• **PROVIDED INFORMATION**
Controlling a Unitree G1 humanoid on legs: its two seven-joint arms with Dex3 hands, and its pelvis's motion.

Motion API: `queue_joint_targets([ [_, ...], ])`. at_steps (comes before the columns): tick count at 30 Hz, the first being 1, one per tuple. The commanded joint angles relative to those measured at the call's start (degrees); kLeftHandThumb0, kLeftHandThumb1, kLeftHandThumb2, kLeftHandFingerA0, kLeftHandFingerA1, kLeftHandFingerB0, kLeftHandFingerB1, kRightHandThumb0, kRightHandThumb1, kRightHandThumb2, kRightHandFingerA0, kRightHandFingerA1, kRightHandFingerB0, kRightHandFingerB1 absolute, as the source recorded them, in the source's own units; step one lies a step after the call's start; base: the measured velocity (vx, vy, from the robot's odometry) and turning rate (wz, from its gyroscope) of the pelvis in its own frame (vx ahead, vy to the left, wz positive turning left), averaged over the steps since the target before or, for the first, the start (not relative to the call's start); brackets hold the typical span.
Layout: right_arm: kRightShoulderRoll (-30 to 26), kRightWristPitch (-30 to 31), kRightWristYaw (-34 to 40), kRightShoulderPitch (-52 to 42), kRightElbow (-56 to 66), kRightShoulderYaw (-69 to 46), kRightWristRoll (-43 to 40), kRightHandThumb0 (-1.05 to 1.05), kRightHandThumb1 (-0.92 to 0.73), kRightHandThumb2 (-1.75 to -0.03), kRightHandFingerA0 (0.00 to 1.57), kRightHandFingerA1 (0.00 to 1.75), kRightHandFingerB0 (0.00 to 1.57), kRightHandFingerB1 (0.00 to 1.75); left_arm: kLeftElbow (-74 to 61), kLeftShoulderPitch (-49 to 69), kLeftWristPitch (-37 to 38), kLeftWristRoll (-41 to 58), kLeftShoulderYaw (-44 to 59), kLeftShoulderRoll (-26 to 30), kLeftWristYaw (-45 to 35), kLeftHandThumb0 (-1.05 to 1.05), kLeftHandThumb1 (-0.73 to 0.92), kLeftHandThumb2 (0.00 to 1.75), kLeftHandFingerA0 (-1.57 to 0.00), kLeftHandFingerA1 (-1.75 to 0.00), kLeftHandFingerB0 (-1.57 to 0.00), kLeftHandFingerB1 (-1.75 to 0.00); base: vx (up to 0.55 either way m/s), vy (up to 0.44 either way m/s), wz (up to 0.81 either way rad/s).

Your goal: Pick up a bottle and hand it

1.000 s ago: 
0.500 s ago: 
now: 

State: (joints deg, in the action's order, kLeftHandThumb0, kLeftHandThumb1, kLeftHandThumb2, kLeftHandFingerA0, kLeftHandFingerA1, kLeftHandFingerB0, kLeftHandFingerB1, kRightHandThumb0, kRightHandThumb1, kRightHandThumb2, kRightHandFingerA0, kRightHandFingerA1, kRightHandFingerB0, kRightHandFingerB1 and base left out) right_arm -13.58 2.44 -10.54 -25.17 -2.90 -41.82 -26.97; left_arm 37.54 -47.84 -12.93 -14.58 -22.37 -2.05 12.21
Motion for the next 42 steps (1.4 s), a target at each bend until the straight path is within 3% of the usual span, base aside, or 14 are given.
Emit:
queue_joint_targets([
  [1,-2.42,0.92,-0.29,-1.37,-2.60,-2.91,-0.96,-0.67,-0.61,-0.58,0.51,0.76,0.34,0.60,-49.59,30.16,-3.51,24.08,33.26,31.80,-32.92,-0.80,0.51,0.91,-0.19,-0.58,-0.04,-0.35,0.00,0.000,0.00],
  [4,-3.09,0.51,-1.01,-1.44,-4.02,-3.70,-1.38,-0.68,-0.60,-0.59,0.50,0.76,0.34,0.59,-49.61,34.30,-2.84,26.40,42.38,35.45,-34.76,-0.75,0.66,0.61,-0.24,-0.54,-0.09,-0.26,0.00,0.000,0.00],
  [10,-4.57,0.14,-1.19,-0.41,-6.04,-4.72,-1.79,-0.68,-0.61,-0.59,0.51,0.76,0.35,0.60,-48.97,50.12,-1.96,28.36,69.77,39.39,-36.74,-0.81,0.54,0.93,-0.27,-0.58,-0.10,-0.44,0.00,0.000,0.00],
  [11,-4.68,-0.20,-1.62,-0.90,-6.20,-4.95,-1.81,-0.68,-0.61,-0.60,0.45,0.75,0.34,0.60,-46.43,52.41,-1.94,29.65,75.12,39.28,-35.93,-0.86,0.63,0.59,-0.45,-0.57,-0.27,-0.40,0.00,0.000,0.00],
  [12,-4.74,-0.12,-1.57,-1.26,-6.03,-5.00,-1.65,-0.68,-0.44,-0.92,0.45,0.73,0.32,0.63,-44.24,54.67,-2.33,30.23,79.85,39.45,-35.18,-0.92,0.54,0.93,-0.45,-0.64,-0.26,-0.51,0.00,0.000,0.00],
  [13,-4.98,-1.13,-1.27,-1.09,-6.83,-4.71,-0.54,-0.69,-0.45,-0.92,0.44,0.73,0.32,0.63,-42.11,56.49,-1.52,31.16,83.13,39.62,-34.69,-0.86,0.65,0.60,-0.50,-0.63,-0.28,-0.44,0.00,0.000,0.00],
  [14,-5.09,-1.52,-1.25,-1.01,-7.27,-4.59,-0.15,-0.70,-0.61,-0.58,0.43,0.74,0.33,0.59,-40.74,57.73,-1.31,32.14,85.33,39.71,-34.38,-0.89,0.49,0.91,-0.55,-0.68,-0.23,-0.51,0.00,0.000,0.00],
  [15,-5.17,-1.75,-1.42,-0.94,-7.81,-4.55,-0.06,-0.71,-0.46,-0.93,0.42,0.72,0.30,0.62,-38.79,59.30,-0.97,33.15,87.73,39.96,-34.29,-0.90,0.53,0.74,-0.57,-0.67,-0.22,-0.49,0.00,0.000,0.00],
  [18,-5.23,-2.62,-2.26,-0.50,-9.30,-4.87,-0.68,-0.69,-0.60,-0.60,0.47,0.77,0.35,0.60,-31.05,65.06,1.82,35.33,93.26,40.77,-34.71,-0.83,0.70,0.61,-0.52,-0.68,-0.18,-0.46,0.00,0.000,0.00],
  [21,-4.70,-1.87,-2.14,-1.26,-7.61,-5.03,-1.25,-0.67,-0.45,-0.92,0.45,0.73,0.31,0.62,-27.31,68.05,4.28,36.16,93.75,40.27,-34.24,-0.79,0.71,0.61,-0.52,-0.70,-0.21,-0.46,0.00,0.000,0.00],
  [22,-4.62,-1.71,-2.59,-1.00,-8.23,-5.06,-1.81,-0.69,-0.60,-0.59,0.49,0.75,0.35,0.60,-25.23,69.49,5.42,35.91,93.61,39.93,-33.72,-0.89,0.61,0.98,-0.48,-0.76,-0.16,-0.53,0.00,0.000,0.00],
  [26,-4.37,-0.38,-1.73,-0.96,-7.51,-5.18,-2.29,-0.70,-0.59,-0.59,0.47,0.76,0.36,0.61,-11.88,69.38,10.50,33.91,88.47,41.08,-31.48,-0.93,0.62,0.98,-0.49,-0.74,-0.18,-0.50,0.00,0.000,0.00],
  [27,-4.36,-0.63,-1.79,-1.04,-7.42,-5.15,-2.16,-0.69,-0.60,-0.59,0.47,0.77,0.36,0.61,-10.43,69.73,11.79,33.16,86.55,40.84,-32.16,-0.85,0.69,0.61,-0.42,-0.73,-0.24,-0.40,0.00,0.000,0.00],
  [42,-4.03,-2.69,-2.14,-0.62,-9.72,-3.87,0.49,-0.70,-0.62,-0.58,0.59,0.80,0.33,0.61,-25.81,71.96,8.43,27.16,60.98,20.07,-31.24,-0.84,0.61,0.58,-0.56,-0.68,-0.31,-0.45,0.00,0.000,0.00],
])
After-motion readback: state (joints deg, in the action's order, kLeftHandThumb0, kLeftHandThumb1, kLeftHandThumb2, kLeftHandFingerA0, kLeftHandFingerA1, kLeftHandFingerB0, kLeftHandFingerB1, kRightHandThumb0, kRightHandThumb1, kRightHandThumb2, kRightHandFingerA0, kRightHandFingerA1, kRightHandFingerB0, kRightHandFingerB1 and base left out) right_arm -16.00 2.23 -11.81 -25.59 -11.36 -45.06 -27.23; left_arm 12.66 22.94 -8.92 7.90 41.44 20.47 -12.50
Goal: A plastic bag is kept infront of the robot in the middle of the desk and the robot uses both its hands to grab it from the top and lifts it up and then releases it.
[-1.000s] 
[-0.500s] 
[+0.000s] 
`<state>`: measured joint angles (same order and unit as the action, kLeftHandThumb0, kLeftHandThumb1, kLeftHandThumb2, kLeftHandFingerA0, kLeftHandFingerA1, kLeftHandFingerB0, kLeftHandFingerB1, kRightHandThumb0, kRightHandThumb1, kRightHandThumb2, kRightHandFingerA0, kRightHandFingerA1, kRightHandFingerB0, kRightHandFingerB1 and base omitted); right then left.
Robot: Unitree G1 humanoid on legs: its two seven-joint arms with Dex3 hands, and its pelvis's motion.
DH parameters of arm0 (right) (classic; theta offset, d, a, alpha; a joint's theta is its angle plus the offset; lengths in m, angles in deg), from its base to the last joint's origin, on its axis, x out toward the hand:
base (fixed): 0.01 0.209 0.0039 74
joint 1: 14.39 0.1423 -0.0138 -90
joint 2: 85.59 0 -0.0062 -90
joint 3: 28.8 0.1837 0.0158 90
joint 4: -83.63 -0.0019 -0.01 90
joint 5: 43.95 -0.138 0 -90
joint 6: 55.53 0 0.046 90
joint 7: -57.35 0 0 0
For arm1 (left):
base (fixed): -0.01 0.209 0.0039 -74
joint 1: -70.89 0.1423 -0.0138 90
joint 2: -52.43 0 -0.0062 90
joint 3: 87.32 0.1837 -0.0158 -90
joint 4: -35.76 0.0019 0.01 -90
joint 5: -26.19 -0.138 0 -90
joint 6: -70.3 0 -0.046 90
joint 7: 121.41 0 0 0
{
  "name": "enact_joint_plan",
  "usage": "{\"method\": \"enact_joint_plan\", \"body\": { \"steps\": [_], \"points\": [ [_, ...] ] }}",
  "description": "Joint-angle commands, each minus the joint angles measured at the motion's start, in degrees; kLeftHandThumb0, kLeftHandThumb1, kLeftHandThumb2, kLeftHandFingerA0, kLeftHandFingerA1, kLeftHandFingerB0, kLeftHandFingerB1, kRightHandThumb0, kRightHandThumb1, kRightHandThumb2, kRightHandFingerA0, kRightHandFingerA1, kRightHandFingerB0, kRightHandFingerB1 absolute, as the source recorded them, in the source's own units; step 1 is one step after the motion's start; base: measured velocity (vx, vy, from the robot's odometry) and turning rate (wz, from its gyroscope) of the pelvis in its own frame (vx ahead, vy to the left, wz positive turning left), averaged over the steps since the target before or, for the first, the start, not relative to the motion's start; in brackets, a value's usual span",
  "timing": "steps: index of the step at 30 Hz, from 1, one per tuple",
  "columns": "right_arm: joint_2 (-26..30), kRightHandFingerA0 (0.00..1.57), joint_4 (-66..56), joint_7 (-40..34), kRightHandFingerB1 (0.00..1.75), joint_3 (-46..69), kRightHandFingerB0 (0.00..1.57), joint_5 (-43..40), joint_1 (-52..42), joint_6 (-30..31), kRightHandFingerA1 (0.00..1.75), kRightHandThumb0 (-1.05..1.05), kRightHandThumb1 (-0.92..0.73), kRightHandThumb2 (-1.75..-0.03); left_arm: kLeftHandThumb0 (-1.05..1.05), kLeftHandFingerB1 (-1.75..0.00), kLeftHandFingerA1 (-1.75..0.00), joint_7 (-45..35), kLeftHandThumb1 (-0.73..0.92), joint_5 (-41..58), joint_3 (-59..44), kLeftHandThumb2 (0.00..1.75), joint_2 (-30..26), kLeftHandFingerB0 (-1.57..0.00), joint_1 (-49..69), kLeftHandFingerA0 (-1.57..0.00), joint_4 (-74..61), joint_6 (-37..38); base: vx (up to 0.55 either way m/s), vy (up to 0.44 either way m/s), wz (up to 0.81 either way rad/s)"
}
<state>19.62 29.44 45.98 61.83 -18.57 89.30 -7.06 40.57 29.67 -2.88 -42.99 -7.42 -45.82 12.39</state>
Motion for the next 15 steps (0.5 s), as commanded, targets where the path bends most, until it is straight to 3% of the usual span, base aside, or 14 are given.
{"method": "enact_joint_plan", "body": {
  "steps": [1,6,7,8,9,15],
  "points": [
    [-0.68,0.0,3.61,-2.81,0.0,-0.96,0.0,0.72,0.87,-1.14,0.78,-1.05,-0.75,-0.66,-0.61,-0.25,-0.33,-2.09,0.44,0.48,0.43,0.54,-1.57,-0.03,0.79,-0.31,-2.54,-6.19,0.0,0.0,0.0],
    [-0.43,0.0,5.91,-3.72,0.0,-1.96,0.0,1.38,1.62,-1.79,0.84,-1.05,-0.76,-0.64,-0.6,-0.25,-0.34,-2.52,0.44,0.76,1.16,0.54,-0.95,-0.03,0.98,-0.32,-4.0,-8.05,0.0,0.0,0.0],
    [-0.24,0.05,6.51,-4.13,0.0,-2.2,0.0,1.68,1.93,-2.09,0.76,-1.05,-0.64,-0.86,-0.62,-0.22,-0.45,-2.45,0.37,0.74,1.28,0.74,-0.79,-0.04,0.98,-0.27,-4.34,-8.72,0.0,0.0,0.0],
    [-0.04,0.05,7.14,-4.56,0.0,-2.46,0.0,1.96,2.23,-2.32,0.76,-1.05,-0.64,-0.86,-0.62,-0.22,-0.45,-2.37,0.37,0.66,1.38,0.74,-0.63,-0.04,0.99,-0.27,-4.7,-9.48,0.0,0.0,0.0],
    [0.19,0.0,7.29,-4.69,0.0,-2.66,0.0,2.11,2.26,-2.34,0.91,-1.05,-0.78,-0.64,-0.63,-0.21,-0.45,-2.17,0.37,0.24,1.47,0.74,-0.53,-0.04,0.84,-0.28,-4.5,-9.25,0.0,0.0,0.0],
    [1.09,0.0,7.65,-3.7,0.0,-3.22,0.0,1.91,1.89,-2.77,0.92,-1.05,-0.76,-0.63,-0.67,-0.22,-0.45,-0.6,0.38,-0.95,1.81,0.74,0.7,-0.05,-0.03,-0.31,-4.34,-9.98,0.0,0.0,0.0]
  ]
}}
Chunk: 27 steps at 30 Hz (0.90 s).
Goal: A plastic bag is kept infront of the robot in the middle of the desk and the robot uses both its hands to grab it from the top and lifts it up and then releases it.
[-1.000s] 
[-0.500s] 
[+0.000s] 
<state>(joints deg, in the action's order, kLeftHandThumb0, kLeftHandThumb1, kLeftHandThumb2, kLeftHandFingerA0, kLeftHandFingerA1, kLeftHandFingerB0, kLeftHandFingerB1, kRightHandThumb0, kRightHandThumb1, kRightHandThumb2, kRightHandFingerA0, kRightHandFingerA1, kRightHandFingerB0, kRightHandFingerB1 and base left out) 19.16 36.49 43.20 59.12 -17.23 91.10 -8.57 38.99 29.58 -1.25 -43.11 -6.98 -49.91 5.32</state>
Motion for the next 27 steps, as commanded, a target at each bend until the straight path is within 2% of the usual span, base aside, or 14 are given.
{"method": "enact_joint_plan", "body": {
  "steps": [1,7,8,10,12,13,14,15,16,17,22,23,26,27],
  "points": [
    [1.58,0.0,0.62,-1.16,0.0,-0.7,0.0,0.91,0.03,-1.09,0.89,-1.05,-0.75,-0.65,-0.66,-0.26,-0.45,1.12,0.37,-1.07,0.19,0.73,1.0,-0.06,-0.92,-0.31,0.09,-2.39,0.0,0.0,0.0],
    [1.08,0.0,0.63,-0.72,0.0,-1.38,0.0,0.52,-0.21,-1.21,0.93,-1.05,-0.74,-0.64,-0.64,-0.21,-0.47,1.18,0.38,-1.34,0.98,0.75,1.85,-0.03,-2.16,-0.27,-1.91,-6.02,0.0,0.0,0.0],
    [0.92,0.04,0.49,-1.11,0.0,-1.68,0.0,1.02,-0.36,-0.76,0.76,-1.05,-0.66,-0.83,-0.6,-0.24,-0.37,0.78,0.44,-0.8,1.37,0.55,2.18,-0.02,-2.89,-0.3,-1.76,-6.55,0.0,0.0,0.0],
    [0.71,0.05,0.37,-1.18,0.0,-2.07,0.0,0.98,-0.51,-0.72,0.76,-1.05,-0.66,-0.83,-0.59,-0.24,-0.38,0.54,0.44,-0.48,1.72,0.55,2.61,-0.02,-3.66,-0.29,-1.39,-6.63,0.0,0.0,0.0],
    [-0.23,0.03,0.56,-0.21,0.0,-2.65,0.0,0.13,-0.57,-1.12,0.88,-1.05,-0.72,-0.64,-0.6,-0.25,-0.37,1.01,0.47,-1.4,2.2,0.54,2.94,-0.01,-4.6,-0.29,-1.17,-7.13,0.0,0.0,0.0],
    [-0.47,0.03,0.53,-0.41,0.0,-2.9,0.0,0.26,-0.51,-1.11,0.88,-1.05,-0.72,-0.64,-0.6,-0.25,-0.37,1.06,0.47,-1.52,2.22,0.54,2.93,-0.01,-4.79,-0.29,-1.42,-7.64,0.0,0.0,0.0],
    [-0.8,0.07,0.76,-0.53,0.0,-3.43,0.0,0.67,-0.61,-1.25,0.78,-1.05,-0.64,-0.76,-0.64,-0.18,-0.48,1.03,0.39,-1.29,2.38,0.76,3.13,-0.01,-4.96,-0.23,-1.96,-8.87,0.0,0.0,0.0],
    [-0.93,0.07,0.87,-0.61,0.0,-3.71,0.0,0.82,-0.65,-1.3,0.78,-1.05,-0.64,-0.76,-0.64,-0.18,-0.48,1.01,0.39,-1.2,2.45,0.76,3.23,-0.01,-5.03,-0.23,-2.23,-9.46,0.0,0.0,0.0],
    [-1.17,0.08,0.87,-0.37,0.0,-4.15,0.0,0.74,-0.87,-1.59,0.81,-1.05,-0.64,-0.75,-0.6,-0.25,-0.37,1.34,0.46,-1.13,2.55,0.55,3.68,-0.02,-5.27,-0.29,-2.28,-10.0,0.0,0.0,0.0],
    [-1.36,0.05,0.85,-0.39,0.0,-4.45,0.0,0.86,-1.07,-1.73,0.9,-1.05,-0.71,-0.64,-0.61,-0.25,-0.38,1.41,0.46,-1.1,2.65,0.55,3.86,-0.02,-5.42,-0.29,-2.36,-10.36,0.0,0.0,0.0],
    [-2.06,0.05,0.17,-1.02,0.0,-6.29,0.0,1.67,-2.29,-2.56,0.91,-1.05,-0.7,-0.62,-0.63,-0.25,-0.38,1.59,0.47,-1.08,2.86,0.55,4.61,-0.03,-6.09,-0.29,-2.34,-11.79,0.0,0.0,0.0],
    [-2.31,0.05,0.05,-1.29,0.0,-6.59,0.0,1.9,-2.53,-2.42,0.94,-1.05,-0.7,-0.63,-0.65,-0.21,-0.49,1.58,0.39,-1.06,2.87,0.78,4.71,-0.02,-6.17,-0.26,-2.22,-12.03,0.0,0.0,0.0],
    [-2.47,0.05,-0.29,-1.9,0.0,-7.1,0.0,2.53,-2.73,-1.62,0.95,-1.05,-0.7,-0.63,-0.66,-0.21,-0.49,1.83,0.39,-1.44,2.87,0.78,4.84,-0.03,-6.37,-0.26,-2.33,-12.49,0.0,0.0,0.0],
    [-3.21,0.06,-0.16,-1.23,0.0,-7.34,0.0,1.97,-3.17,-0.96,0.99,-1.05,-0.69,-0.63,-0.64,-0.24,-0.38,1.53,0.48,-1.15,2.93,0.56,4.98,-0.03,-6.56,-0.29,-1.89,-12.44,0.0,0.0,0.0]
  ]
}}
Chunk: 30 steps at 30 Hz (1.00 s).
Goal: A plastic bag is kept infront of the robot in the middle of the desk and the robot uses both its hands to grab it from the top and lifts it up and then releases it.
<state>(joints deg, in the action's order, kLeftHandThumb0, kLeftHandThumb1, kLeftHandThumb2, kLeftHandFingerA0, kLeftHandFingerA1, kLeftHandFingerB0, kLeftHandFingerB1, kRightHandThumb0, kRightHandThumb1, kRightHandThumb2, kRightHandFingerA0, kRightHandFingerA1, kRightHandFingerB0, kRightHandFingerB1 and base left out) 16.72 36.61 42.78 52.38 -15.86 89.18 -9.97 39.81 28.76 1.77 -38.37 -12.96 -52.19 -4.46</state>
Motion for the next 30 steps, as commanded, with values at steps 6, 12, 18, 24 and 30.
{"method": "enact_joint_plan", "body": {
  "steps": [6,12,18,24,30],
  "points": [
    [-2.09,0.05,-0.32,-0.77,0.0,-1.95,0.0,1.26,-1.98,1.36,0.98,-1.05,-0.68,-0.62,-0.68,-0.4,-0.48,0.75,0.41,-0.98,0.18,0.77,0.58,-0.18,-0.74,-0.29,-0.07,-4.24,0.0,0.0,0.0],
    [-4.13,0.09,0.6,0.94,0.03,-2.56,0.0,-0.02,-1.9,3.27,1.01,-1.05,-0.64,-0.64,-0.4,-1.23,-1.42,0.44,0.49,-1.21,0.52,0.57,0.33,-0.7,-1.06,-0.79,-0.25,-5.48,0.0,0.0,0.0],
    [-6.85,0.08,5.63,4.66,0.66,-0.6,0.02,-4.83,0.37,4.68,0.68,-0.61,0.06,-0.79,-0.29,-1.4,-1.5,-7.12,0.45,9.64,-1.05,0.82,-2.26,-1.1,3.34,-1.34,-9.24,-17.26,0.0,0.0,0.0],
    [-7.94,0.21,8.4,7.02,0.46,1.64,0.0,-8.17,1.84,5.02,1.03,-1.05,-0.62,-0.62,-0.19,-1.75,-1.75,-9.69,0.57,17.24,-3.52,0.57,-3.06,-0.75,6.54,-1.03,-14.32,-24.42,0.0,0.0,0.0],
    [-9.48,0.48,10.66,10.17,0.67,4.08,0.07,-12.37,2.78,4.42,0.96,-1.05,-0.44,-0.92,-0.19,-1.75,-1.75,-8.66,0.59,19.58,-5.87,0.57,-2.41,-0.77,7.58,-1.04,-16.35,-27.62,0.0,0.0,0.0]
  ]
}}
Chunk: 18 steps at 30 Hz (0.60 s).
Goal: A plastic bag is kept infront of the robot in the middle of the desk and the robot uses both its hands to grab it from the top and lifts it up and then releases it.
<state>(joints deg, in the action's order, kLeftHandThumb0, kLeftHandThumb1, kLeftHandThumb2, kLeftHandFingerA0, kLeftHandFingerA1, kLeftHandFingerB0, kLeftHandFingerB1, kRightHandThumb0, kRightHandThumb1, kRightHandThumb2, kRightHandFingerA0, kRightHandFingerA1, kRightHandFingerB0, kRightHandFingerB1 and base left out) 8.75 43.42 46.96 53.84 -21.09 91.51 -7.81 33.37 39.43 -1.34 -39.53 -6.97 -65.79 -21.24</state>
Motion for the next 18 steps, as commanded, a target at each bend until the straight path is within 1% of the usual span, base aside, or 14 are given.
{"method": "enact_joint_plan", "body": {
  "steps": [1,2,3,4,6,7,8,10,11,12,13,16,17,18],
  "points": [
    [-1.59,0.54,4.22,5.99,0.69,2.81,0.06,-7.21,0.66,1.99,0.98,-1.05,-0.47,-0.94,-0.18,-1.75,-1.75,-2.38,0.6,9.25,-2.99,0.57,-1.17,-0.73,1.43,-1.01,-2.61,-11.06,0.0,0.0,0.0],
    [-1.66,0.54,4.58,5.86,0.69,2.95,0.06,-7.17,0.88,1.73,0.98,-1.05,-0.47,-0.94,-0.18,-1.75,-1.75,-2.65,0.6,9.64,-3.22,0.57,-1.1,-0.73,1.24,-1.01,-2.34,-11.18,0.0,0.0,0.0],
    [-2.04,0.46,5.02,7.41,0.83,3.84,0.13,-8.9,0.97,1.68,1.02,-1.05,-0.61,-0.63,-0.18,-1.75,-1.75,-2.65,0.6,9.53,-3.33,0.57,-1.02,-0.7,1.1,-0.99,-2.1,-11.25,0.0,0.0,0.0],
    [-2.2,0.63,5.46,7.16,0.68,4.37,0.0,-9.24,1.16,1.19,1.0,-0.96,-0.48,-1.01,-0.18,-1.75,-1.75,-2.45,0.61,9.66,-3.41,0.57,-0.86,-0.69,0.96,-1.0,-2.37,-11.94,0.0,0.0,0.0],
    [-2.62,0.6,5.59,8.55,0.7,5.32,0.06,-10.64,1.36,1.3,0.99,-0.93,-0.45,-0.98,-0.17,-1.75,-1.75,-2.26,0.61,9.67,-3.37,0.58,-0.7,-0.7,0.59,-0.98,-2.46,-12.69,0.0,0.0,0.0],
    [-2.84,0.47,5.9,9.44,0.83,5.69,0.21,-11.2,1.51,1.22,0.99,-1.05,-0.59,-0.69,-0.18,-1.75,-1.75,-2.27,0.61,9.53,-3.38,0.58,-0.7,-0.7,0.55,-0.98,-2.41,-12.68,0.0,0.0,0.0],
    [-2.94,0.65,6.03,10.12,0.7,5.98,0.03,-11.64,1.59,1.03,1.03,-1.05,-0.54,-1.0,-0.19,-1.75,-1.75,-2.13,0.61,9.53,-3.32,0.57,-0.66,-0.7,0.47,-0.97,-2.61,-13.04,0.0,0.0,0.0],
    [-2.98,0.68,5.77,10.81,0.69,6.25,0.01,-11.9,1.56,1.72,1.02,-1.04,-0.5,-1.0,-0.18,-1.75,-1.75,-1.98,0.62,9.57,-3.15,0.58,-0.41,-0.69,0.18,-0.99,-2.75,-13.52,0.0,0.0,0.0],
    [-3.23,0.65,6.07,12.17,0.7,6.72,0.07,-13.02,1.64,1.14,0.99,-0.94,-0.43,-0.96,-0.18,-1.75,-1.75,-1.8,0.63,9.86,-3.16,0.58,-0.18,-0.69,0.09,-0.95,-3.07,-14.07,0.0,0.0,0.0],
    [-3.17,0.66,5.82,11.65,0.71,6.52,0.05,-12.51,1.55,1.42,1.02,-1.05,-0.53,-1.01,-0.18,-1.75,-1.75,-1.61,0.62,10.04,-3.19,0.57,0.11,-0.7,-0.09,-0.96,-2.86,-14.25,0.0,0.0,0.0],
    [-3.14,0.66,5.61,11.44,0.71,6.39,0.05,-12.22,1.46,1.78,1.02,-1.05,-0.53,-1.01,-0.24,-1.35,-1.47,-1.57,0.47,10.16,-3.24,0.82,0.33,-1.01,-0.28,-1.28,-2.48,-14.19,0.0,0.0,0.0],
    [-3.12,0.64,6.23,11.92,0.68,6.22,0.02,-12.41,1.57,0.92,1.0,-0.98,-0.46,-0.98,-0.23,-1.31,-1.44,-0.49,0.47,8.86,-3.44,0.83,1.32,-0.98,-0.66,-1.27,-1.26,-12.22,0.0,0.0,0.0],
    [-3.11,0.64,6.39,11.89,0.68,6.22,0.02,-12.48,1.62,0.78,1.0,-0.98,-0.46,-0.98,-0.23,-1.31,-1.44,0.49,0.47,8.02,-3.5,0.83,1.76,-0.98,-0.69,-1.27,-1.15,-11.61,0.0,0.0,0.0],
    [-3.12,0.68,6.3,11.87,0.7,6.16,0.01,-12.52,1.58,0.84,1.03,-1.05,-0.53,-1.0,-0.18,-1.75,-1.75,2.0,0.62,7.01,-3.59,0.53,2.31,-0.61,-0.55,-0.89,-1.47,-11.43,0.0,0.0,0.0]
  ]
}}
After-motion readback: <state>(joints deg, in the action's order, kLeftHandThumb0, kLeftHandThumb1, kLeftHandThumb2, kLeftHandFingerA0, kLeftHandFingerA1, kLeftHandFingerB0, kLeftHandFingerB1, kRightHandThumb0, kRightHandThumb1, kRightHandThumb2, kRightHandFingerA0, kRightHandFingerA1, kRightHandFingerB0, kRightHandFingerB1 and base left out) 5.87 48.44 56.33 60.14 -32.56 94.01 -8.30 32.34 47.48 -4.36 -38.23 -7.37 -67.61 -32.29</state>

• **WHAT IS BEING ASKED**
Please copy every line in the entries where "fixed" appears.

• **RESPONSE AREA**
base (fixed): 0.01 0.209 0.0039 74
base (fixed): -0.01 0.209 0.0039 -74

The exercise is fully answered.